### Work instructions
Produce an exact copy of the lines from the line containing "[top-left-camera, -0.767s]" through the last line of the listing below, both ends included, and nothing else.

◇ ◇ ◇

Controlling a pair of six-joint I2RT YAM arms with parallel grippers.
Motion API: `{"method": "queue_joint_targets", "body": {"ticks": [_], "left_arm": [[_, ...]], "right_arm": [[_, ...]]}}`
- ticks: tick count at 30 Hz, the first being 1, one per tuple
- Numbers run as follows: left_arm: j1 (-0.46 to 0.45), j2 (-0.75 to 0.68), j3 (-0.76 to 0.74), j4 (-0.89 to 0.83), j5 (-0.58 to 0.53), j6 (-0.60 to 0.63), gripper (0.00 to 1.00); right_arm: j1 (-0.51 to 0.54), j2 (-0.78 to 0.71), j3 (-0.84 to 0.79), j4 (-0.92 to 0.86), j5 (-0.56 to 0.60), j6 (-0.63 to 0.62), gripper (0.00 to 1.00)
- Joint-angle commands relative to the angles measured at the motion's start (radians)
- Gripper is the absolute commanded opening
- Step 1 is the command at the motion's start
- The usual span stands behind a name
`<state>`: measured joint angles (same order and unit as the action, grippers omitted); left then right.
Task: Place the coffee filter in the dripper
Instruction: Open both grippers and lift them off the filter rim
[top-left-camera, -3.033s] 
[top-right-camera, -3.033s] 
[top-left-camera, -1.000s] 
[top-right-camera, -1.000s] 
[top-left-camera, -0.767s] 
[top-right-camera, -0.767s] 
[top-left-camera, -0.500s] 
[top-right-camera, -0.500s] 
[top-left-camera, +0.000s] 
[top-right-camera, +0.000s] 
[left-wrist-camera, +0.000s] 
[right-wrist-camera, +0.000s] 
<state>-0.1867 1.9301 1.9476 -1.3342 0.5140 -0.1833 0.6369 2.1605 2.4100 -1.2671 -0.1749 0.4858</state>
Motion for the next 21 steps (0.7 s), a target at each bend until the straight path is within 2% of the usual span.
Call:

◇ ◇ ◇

### Result
[top-left-camera, -0.767s] 
[top-right-camera, -0.767s] 
[top-left-camera, -0.500s] 
[top-right-camera, -0.500s] 
[top-left-camera, +0.000s] 
[top-right-camera, +0.000s] 
[left-wrist-camera, +0.000s] 
[right-wrist-camera, +0.000s] 
<state>-0.1867 1.9301 1.9476 -1.3342 0.5140 -0.1833 0.6369 2.1605 2.4100 -1.2671 -0.1749 0.4858</state>
Motion for the next 21 steps (0.7 s), a target at each bend until the straight path is within 2% of the usual span.
Call:

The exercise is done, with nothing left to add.